Every line of the data must appear again in the answer, exactly as written.

__________

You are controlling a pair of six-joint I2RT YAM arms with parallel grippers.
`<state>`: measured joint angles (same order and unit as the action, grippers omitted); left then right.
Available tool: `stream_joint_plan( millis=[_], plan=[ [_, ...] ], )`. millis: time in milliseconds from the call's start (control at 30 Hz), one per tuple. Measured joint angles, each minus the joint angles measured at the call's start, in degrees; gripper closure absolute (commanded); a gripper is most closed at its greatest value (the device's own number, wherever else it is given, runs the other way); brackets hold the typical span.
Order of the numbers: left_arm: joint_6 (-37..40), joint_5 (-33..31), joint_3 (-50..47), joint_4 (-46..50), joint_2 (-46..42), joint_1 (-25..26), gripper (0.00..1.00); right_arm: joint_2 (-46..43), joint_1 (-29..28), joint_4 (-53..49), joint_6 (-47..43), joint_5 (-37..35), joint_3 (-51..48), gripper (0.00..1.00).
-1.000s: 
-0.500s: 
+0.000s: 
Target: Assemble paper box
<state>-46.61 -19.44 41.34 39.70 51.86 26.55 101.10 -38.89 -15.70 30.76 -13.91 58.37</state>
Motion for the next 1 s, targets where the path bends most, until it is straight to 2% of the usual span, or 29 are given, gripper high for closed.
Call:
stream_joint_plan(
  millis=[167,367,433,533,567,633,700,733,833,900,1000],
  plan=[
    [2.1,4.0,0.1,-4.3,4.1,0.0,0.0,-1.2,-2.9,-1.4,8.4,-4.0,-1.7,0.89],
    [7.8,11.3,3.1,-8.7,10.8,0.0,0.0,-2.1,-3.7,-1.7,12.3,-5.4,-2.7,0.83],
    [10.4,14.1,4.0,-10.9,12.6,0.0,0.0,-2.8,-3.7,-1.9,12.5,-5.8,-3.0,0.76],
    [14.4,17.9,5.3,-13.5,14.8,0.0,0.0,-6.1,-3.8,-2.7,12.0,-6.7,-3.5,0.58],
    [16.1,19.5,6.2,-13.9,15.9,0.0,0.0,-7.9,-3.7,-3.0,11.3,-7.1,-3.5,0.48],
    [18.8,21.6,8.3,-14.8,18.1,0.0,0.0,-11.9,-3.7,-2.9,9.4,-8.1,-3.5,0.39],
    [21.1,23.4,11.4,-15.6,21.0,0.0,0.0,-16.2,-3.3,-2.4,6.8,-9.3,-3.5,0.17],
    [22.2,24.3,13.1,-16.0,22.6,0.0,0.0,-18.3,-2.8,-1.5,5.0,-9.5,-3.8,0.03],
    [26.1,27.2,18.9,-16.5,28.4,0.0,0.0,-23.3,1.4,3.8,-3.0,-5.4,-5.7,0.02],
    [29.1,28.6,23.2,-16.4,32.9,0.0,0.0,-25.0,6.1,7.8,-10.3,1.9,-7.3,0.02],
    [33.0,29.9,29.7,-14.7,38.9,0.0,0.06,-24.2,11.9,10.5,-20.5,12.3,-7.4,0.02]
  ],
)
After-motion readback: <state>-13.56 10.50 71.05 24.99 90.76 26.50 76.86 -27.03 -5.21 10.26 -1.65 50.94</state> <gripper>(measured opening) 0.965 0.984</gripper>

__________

● YOUR SOLUTION:
You are controlling a pair of six-joint I2RT YAM arms with parallel grippers.
`<state>`: measured joint angles (same order and unit as the action, grippers omitted); left then right.
Available tool: `stream_joint_plan( millis=[_], plan=[ [_, ...] ], )`. millis: time in milliseconds from the call's start (control at 30 Hz), one per tuple. Measured joint angles, each minus the joint angles measured at the call's start, in degrees; gripper closure absolute (commanded); a gripper is most closed at its greatest value (the device's own number, wherever else it is given, runs the other way); brackets hold the typical span.
Order of the numbers: left_arm: joint_6 (-37..40), joint_5 (-33..31), joint_3 (-50..47), joint_4 (-46..50), joint_2 (-46..42), joint_1 (-25..26), gripper (0.00..1.00); right_arm: joint_2 (-46..43), joint_1 (-29..28), joint_4 (-53..49), joint_6 (-47..43), joint_5 (-37..35), joint_3 (-51..48), gripper (0.00..1.00).
-1.000s: 
-0.500s: 
+0.000s: 
Target: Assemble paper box
<state>-46.61 -19.44 41.34 39.70 51.86 26.55 101.10 -38.89 -15.70 30.76 -13.91 58.37</state>
Motion for the next 1 s, targets where the path bends most, until it is straight to 2% of the usual span, or 29 are given, gripper high for closed.
Call:
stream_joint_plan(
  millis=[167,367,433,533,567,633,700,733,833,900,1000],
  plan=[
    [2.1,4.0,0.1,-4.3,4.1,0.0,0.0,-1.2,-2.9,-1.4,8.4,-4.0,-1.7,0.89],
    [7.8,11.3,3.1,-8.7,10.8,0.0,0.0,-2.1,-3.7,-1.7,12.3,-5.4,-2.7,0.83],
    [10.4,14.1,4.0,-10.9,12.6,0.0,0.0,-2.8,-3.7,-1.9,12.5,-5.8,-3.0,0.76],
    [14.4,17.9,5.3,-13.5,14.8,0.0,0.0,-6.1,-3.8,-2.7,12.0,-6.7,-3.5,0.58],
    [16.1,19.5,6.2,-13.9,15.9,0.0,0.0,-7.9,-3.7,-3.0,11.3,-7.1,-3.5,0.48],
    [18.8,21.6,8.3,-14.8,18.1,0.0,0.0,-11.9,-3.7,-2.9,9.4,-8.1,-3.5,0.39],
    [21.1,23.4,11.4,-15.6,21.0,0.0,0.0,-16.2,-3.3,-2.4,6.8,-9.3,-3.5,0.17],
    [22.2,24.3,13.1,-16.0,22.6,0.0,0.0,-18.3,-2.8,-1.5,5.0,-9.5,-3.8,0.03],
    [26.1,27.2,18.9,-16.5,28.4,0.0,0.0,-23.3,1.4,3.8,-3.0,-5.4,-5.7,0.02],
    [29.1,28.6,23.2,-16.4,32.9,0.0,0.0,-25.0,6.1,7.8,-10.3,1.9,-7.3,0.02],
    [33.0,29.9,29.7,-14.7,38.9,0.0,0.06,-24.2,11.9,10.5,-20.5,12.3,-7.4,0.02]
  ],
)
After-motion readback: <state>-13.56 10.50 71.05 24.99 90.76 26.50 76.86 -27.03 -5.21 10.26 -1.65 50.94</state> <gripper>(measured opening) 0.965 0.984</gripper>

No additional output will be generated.